Mhangura residents recall Thomas Mapfumo’s heyday Thomas Mapfumo

Conrad Mupesa Mashonaland West Bureau

Chimurenga music guru Thomas Mapfumo, who has earned international recognition for himself and the nation through the genre, is where he is today because of perseverance and bravery.

Many who started the journey with him in the 1960s have either quit music or were taken by death.

Thomas Mapfumo was born Michael Munhumumwe in 1945 in the farming town of Marandellas (now Marondera).

According to “Lion Songs”, Banning Eyre’s 2015 biography of the legend published by Duke University Press, Mapfumo had to grow up with his mother’s parents after his father, Tapfumaneyi Mupariwa (Makore), disappeared after impregnating his mother, Janet Chinhamo.

When it was time to get a national identity card, Mukanya, as Mapfumo is known, had to change his name.

His uncle (maternal grandmother’s brother) took him to Marondera town to get the document.

“I went to the district office with my uncle Chiwara,” said Mukanya in an interview with the late veteran journalist, Godwin Muzari, in 2019. “He was my grandmother’s brother. He used his name to facilitate the processing of my ID.

“That is how I became Thomas Chiwara. I have not changed the name since then. It is the name that is in national records.”

Mapfumo later reunited with his father who was a tractor driver at a farm in Beatrice when he was 17 before his death in 1973. Mapfumo’s story after the death of his father would force him to visit his paternal relatives at Mupinyuri village in Guruve.

The history of his mother and his upbringing is already well-documented, including how he continues to speak highly of his now late stepfather for taking care of him. While Mapfumo’s life story takes him to various areas, some residents of the now defunct Mhangura mining settlement still believe the mining town played an important role in his rise to stardom.

A lot of people who saw him start his music career there are feeling hurt by how the artist has seemingly overlooked the town that first managed to bring him into the spotlight:

Francisco Mariano, a former mine worker, who saw a young Thomas Mapfumo start his career in the town said: “It is very embarrassing to hear Thomas narrate his life and leave out his stay in Mhangura.

“Ever since he rose to fame, he never came back to perform to the people who first saw talent in him, people who knew how good he was, even though the world knew little about him.”

Mapfumo was employed by the Mangula Copper Mines as a kindergarten teacher and general worker, and due to his not-so tight work schedule, he practiced his music using local Women’s League instruments.
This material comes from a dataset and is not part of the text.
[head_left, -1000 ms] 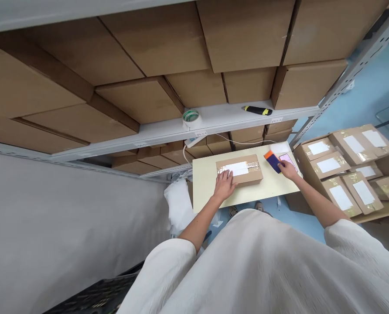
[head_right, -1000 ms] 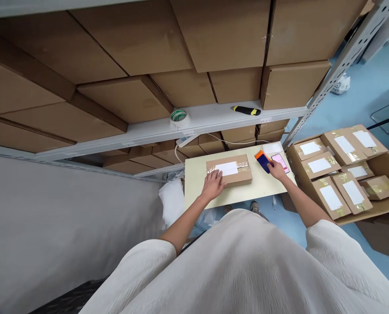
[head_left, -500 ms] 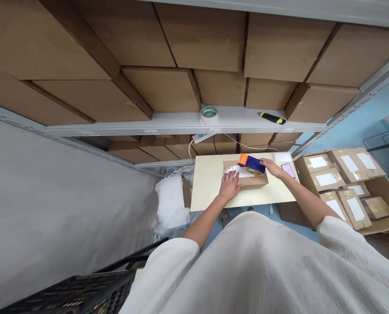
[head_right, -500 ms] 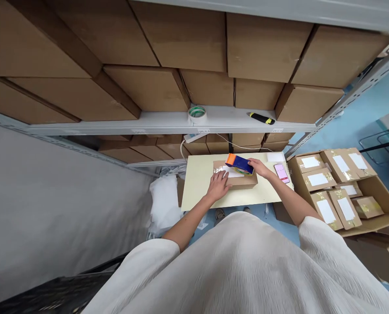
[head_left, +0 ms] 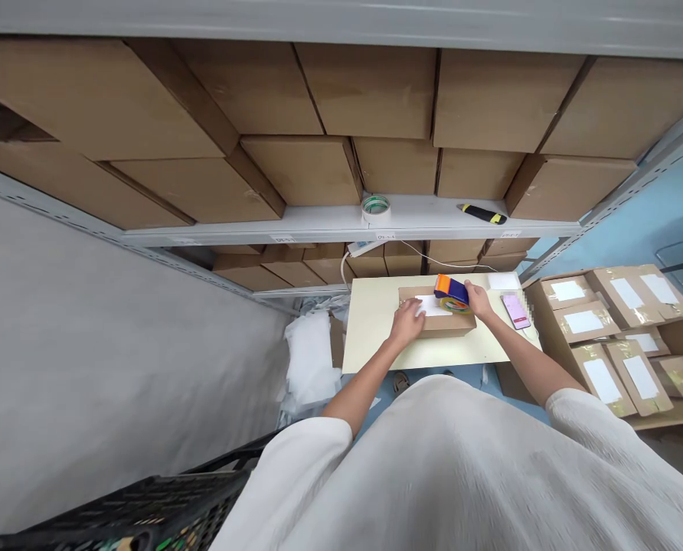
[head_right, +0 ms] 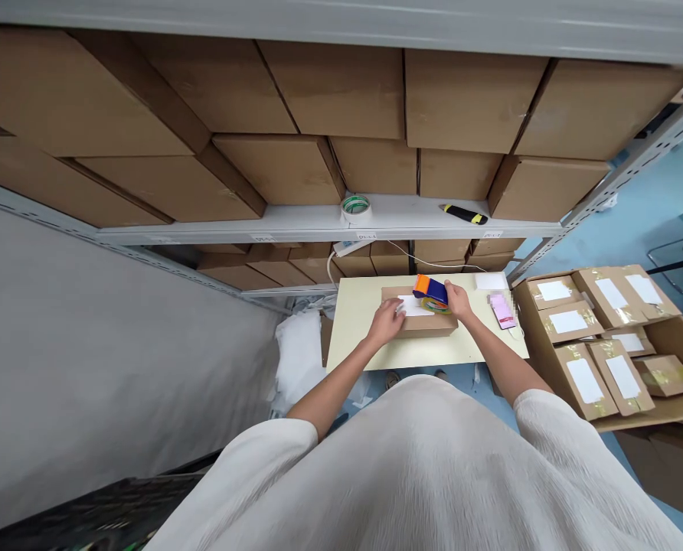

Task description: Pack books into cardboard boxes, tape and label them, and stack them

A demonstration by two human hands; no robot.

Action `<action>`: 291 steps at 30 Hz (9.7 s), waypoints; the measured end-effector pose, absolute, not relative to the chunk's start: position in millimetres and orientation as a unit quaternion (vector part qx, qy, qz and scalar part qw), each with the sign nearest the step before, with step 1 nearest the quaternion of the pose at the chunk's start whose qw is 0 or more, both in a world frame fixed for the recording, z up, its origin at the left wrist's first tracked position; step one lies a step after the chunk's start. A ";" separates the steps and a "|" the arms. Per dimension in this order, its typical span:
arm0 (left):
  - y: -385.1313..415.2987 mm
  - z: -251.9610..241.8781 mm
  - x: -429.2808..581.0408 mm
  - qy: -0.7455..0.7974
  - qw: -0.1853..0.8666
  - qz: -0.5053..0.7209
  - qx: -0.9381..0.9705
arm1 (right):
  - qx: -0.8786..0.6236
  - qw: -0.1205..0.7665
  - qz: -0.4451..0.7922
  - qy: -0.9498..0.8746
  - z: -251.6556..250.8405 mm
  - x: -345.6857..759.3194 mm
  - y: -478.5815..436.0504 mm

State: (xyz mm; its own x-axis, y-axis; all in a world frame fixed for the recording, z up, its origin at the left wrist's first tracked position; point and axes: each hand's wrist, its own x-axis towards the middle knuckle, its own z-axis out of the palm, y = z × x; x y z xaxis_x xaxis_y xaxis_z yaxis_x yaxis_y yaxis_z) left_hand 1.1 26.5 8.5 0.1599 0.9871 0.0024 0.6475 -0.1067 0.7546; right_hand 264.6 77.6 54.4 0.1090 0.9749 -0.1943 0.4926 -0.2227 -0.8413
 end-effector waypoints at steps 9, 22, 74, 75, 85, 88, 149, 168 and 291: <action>81.7 64.2 29.8 0.606 0.571 0.402 0.380 | -0.662 0.318 0.386 -0.558 54.5 268.9 74.9; 77.0 58.8 29.2 0.601 0.563 0.440 0.357 | -0.644 0.254 0.360 -0.625 65.5 269.8 83.9; 47.4 -69.7 -61.3 0.624 0.537 0.507 0.255 | -0.486 -0.153 0.112 -0.853 130.5 215.2 109.5; 48.4 -72.2 -59.3 0.626 0.538 0.502 0.258 | -0.471 -0.155 0.124 -0.859 133.0 218.1 110.1; 46.9 -78.1 -36.4 0.690 0.463 0.431 0.353 | -0.429 -0.200 0.119 -0.873 141.6 218.0 108.0; 38.6 -76.1 -42.0 0.698 0.411 0.425 0.404 | -0.434 -0.195 0.124 -0.871 139.7 216.9 107.6; 53.9 -4.8 -53.3 0.564 0.313 0.107 0.756 | -0.508 -0.132 0.229 -0.820 70.4 492.3 108.8; 51.5 -10.4 -48.9 0.560 0.343 0.134 0.742 | -0.560 -0.257 0.142 -0.775 62.1 365.5 117.4; 108.5 -76.4 314.8 0.668 0.559 0.423 0.250 | -0.651 -0.081 0.305 -0.690 -110.3 500.1 256.6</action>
“During the afternoons, Thomas would assemble his group to practice at Mhangura’s ‘7 Million’ beer hall using instruments of the Women’s League,” said another local, Makoshore, who also witnessed the rise of the icon.

In the 1960s, it is believed, Mapfumo together with his band mates, who were employed to keep chickens by the mine, renamed their outfit from Acid Band to Hallelujah Chicken Run Band.

“The youthful outfit caused a stir in and around Mhangura, with workers from surrounding farms also trooping to the famous Seven Million Beerhall which was owned by the mine every weekend,” chronicled Isaac Banda, who turned 62 this year.

Mapfumo’s first songs that he performed live with the band included ‘Hove Yangu’ and ‘Wariyambutsa Dindingwe’ and some of his songs were sung in riddles and satiric.

The singer, who migrated to the United States in the early 2000, returned in 2017 for a show for the first time since he left.

Mapfumo sings in Shona, but language has done little to prevent him from singing for foreign audiences.

Back in the 1970s in Mhangura, Mapfumo is believed to have promised his hand in marriage to Esther Mpalasa, although he later ditched her when he moved to the capital, Salisbury, now Harare.

Said Mr Mariano: “A local girl named Toripa Katomba was also a girlfriend of the musician at some point.”

During his stay in Mhangura, Mapfumo lived at house number R-49.

Later, in the late 1970s after moving to Harare, Mapfumo’s music was banned from the state-owned radio station as then-ruler Ian Smith felt it promoted the liberation struggle. Other popular musicians to be influenced by his music include mbira music queen Stella Chiweshe, the late Bundu Boys frontman Biggie Tembo, Farai Macheka and Brian Muteki, who incorporated mbira-derived rhythms into their music while commenting on political, social and economic issues.

Mapfumo now resides in Oregon in the US.